念のため「強制」も止めたい場合(切り分け用途)
環境によっては別経路で更新が走ることも。原因切り分け用途として、追加で入れるケースもあります。
// コア自動更新全般を制御(状況により要検討)
add_filter( 'auto_update_core', '__return_false' );
注意:マイナーも止まり得るため、基本は上の「メジャーだけOFF」を推奨。
方法③ Easy Updates ManagerでGUI管理
「コードは触りたくない」「運用担当が設定を見える化したい」なら、Easy Updates Managerのような管理プラグインが楽です。
設定の考え方(おすすめ)
- コア:メジャーはOFF
- コア:マイナーはON(セキュリティ維持)
- プラグイン/テーマは「重要なものは手動」に寄せる(フォームやキャッシュ等)
※サーバー側の自動更新がある場合、プラグイン設定だけでは止まらないことがあります。
テーマを問わず:安全な『書き場所』のコツ
「どこに書くか」で、将来の事故率が変わります。

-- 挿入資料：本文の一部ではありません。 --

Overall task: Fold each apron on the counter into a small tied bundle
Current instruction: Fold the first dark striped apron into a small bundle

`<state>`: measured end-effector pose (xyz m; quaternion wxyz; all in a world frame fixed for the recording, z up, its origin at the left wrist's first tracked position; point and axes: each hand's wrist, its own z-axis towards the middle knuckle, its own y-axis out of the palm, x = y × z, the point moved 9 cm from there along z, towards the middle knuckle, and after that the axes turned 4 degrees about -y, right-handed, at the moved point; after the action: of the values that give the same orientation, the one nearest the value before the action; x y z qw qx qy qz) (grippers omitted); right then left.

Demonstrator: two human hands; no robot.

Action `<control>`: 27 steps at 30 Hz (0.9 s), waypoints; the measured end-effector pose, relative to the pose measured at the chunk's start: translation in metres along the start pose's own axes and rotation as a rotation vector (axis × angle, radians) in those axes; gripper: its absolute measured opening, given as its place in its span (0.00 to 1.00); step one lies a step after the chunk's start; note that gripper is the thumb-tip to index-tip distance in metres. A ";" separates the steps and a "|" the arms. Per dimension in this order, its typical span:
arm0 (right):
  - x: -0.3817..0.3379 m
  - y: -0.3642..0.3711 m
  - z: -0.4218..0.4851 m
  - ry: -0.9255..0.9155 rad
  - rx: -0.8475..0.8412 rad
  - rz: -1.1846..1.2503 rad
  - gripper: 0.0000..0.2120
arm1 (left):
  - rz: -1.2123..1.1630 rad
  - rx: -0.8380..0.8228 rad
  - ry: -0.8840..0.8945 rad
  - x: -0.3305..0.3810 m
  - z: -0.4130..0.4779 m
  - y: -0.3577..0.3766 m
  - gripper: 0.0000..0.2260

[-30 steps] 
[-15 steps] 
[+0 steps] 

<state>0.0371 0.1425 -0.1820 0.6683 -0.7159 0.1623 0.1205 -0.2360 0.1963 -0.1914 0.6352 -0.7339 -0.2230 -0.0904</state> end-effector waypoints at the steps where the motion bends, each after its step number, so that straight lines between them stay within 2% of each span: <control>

安全に運用するなら、次の優先順がおすすめです。
1
wp-config.php(最優先・最安定)
今回の「メジャーだけ止める」は、wp-config.php追記が一番安定します(テーマ更新・プラグイン更新の影響を受けにくい)。
2
mu-plugin / Code Snippets(次点)
テーマのfunctions.php直編集を避けたい場合は、スニペット管理やmu-pluginが安全です(有効/無効の切り替えも容易)。
3
子テーマ(開発体制がある場合)
子テーマ運用ができる場合は、子テーマ側に記述(親テーマ直編集は避ける)。
補足:「テーマファイルエディター」からの直編集は、上書き・事故・ロールバック困難になりやすいので基本非推奨です。
止めたあとにやるべき運用ルール(事故防止)
メジャー自動更新を止めるなら、代わりに『安全に更新する仕組み』が必要です。
- 月1回など「更新日」を決めて手動更新(惰性で放置しない)
- バックアップ→更新→確認の順番を固定(フォーム送信は必ず)
- 可能ならテスト環境で先に確認してから本番へ
- キャッシュ系(最適化・CDN)導入サイトは、更新後にキャッシュ削除もセット
POINT
『止める』のが目的ではなく、壊さずに更新できる運用にするのが目的です。
よくある質問
Q. メジャー更新って、そもそも自動で入るもの?
通常はマイナー更新が中心ですが、設定やサーバー側の機能でメジャーが走ることがあります。まずは「本体/プラグイン/テーマ/サーバー」の4箇所を確認するのがおすすめです。
Q. マイナー更新も止めたい場合は?
可能ですが、セキュリティリスクが上がります。止める場合は「更新ルール(頻度)」を先に決め、放置しない体制を作ってください。
Q. それでも勝手に上がる…
サーバー側の自動更新、管理代行ツール、セキュリティ系プラグインの設定などが原因のことが多いです。設定箇所を洗い出すと解決しやすいです。